Dr. Kafka gets better but eventually gets fired from being in charge of Ravencroft in Spectacular Spider-Man #246, May 1997. John Jameson gets canned with her. Doc Samson takes over the running of the place in a much less touchy-feely manner.

Peter stays The Spider as long as he does to try to get us to switch our allegiances to Ben Reilly but it's generally a bad idea and it's best if we just forget about it.

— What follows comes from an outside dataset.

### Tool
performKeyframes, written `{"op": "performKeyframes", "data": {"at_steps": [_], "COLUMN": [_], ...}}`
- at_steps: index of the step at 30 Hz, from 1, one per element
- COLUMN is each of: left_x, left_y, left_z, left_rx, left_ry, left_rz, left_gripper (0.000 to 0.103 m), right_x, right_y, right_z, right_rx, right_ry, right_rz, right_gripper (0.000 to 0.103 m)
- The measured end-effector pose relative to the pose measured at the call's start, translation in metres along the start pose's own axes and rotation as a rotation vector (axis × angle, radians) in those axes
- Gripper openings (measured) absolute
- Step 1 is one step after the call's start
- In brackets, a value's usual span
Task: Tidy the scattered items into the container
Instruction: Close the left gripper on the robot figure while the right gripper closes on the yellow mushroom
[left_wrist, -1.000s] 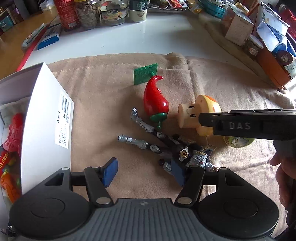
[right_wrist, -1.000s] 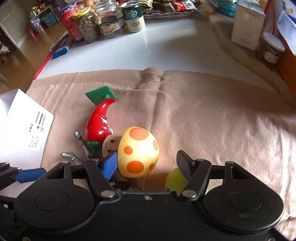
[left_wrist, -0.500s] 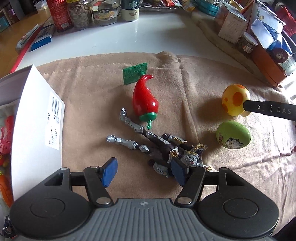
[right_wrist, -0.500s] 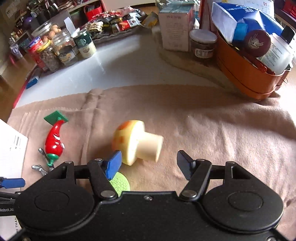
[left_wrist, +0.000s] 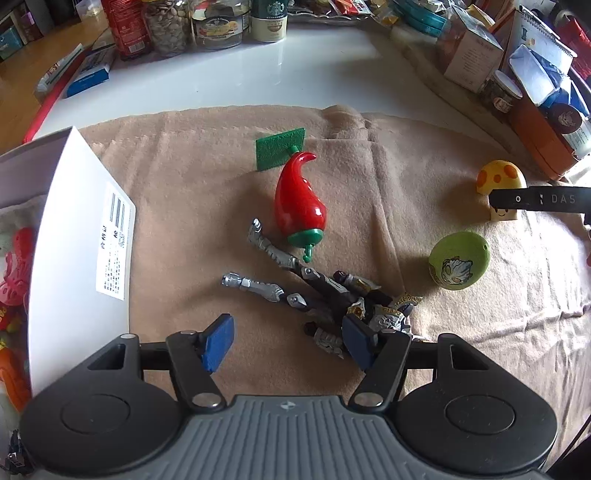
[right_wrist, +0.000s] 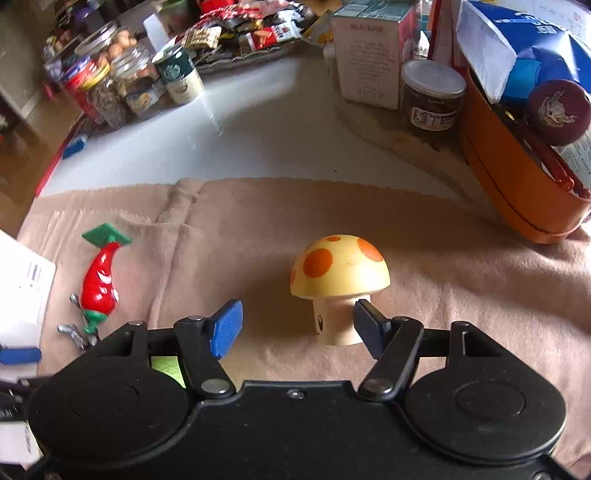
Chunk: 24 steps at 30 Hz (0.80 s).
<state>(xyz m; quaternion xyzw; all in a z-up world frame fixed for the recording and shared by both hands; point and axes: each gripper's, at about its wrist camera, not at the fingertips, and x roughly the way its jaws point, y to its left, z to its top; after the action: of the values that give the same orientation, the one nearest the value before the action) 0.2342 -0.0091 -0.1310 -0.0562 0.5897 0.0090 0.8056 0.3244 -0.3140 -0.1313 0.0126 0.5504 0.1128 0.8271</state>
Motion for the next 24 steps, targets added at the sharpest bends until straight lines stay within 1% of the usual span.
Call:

The guy who owned the house upstate is still lying dead on his lawn.

In General...

Well. What can I say? I expected to give this series four webs at the very least but this re-read has lowered my opinion considerably. I'm tempted to blame J.M. DeMatteis for this (for the record, Mark Bagley's artwork is consistently gorgeous). All the angst and psychobabble and tears and hands over faces certainly have J.M.'s fingerprints all over it. But I suspect that the real fault here has to lie with editorial interference. I suspect it was an editorial decision to stretch a one or two-issue tale into four issues and I feel certain that The Spider stuff, Aunt May stroke thing, Mary Jane running away deal, and Ben Reilly appearance business were edicts to J.M. from the editors. In spite of all of this, I was hoping for a big finish but there isn't one. The villains essentially end up defeating themselves while Spider- Man mopes around. For a moment, it looks like Shriek's self-sacrifice (another plot device conveniently forgotten a few issues later) will actually have a positive effect on Peter but by the end of the story, he is back to being The Spider, right back where he started. The series should have been re-titled The Amazing Beatrice McBride for the duration of this storyline.

Overall Rating...

I was hoping to give this last issue a rating of three webs but I can't bring myself to do it. For Ben Reilly's sake, I'll boost it up to two-and-a-half. And don't give me any grief about that Ben Reilly comment. I like Ben Reilly, I've always liked Ben Reilly and I'm still waiting for him to come back!